Exercise prompt ▸
Within the records below is a range that opens at the line with "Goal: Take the" and closes at the line with "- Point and". Return that range word for word, both ends included, and only that range.

[Stored dataset items]
◆ ◆ ◆

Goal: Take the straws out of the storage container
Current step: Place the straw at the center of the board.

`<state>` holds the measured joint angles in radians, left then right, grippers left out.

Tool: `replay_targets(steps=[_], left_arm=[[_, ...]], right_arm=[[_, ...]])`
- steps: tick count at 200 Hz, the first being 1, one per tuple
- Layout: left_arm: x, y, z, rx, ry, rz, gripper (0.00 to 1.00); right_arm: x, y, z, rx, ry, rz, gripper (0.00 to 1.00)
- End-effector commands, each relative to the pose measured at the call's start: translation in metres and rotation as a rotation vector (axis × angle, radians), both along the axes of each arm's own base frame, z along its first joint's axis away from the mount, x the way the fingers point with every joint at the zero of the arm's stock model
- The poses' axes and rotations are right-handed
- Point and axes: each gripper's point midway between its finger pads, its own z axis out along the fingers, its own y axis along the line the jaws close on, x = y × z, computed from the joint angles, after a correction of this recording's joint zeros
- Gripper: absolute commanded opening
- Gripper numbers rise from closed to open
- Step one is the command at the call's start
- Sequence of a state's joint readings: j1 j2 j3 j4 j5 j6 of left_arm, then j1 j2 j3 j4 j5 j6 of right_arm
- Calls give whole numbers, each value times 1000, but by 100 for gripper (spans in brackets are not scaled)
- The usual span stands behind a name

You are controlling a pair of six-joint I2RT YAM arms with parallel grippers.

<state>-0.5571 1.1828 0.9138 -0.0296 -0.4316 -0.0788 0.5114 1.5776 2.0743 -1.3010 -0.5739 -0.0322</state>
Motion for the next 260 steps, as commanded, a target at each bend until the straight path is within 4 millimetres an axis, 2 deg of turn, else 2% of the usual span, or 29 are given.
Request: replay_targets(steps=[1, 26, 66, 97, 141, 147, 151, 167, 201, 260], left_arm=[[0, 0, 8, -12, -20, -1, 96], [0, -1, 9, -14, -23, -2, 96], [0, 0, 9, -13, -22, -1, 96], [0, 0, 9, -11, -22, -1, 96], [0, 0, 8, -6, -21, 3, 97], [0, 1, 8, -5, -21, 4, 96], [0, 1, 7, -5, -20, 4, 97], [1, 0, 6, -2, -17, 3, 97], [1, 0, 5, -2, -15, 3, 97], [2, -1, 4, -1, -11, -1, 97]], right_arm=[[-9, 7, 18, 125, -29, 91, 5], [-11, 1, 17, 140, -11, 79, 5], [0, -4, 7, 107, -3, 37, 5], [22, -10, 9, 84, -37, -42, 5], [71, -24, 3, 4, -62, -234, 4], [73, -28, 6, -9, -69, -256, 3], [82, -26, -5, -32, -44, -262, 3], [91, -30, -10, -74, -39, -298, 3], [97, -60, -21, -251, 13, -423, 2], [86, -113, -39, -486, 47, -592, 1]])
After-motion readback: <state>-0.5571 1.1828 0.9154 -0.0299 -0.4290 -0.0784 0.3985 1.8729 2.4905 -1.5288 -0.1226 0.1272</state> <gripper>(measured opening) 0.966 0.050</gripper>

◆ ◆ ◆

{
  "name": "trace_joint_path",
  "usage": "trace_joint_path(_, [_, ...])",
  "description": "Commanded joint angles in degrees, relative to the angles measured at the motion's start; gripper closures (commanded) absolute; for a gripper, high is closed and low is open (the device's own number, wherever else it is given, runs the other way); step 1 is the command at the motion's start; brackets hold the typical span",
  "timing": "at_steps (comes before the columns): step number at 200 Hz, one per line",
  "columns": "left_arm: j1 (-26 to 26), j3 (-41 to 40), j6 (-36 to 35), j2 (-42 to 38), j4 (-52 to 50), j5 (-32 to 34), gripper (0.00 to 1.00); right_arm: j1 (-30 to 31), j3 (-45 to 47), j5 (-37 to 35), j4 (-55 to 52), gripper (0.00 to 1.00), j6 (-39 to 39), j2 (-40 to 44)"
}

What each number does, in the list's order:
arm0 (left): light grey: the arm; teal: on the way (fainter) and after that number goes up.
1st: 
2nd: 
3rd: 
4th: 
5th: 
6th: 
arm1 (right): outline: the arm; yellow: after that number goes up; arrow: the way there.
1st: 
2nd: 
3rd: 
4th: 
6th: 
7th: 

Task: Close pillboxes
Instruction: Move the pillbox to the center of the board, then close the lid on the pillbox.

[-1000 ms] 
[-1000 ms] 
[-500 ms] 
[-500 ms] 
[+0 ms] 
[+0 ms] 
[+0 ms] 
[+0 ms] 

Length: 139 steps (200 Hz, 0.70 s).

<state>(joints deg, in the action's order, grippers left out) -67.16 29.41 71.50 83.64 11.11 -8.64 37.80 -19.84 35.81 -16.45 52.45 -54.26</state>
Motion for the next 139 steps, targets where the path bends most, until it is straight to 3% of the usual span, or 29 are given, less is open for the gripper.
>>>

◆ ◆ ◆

Output for this exercise ▸
Goal: Take the straws out of the storage container
Current step: Place the straw at the center of the board.

`<state>` holds the measured joint angles in radians, left then right, grippers left out.

Tool: `replay_targets(steps=[_], left_arm=[[_, ...]], right_arm=[[_, ...]])`
- steps: tick count at 200 Hz, the first being 1, one per tuple
- Layout: left_arm: x, y, z, rx, ry, rz, gripper (0.00 to 1.00); right_arm: x, y, z, rx, ry, rz, gripper (0.00 to 1.00)
- End-effector commands, each relative to the pose measured at the call's start: translation in metres and rotation as a rotation vector (axis × angle, radians), both along the axes of each arm's own base frame, z along its first joint's axis away from the mount, x the way the fingers point with every joint at the zero of the arm's stock model
- The poses' axes and rotations are right-handed
- Point and axes: each gripper's point midway between its finger pads, its own z axis out along the fingers, its own y axis along the line the jaws close on, x = y × z, computed from the joint angles, after a correction of this recording's joint zeros

Nothing further is required by the exercise.